«Os cacos tamén comen»

Luís A. Núñez

FERROL

Pastas y botellas se encuentran entre el botín que se llevaron de madrugada unos ladrones en un bar de Campolongo

04 oct 2008 . Actualizado a las 02:00 h.

Los hosteleros de Pontedeume están en alerta. Los ladrones parece que se han fijado en sus locales y ayer mismo, de madrugada, le tocó sufrir el revés al propietario del bar A Estrada, en Campolongo. José García, conocido por su clientela como Andrés o da Estrada, se encontró con la sorpresa cuando fue a primera hora de la mañana a abrir su local.

No es el primero. Ya hace escasos días había sufrido la misma suerte una cervecería próxima, también en la misma parroquia. En su caso, los ladrones rompieron una de las ventanas del local y se colaron directamente en la barra. «Leváronme unha caixa co cambio que debía ter uns catrocentos euros», explica el propietario. Pero eso no fue suficiente.
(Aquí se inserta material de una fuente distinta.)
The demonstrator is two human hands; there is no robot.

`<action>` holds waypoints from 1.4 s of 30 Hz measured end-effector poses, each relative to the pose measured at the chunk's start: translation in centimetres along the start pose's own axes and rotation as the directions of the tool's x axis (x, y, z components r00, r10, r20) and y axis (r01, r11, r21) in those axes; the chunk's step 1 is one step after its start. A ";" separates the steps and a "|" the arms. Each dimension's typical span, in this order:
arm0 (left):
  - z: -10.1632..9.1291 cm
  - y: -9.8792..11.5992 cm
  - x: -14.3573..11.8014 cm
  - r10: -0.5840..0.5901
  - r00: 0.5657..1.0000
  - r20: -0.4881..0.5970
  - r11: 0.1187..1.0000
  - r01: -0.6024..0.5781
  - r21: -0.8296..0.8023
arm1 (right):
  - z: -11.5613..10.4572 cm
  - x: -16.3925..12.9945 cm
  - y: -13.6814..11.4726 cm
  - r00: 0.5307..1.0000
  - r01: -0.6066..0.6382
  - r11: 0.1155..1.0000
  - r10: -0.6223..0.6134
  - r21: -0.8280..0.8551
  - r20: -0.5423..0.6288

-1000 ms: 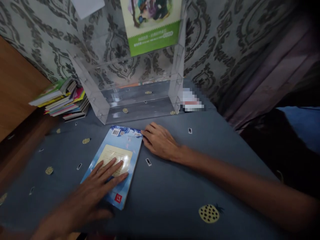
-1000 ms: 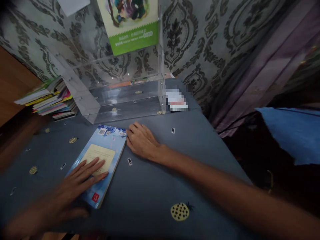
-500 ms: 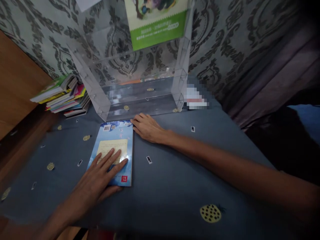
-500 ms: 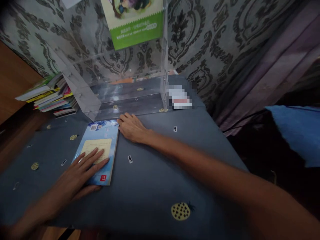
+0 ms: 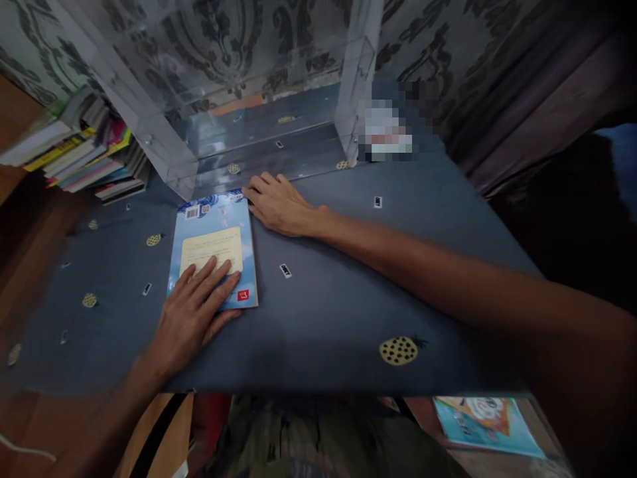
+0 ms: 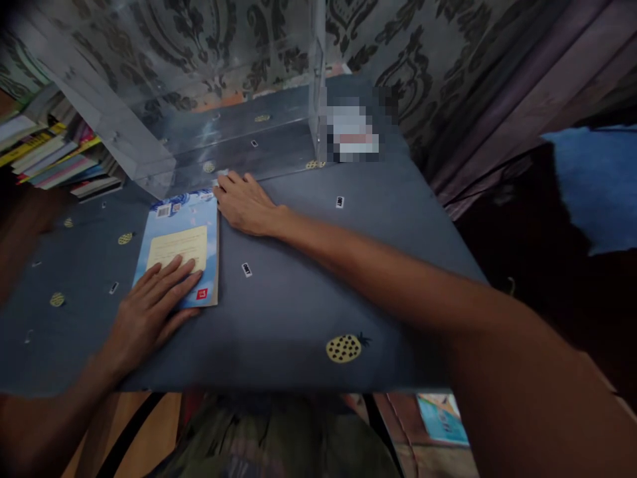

Acto seguido se dirigieron a la máquina tragaperras y la reventaron a golpes con una banqueta.

Entre destrozos y todo, la broma le ha salido a José por encima de los mil euros. Pero lo más curioso es que los asaltantes se llevaron botellas «e tamén unhas pastas que tiña encima da chimenea».

Este último detalle hizo al hostelero sospechar de un grupo en concreto. Aunque luego lo descartó con un «supoño que os cacos tamén teñen que comer».

El suceso ocurrió entre las 2 y las 4 de la madrugada, según notificó posteriormente la Guardia Civil de Pontedeume. Pese a que el local se encuentra al pie de la carretera nacional 651, entre Ferrol y Betanzos, a esas horas está prácticamente desierta; sobre todo, en días laborables.

La principal fuente de ingresos de este y del resto de locales de hostelería ubicados en Campolongo se encuentra en las empresas situadas en el entorno.

Para José, «é a primeira vez». Y confiesa que este suceso le ha hecho reflexionar. «Terei que tomar medidas» para evitar nuevos robos, explicaba ayer.

No obstante, el propietario de A Estrada recuerda que ya en el año 2001 sorprendió a un grupo que trataba de acceder a un local que regentaba entonces en Miño. «Berreilles e botaron a correr», dice; y minutos después fueron identificados por la Guardia Civil. Esa había sido su única experiencia con la delincuencia.

Ahora, el Instituto armado se ha cruzado de nuevo en su vida para investigar el origen de este robo.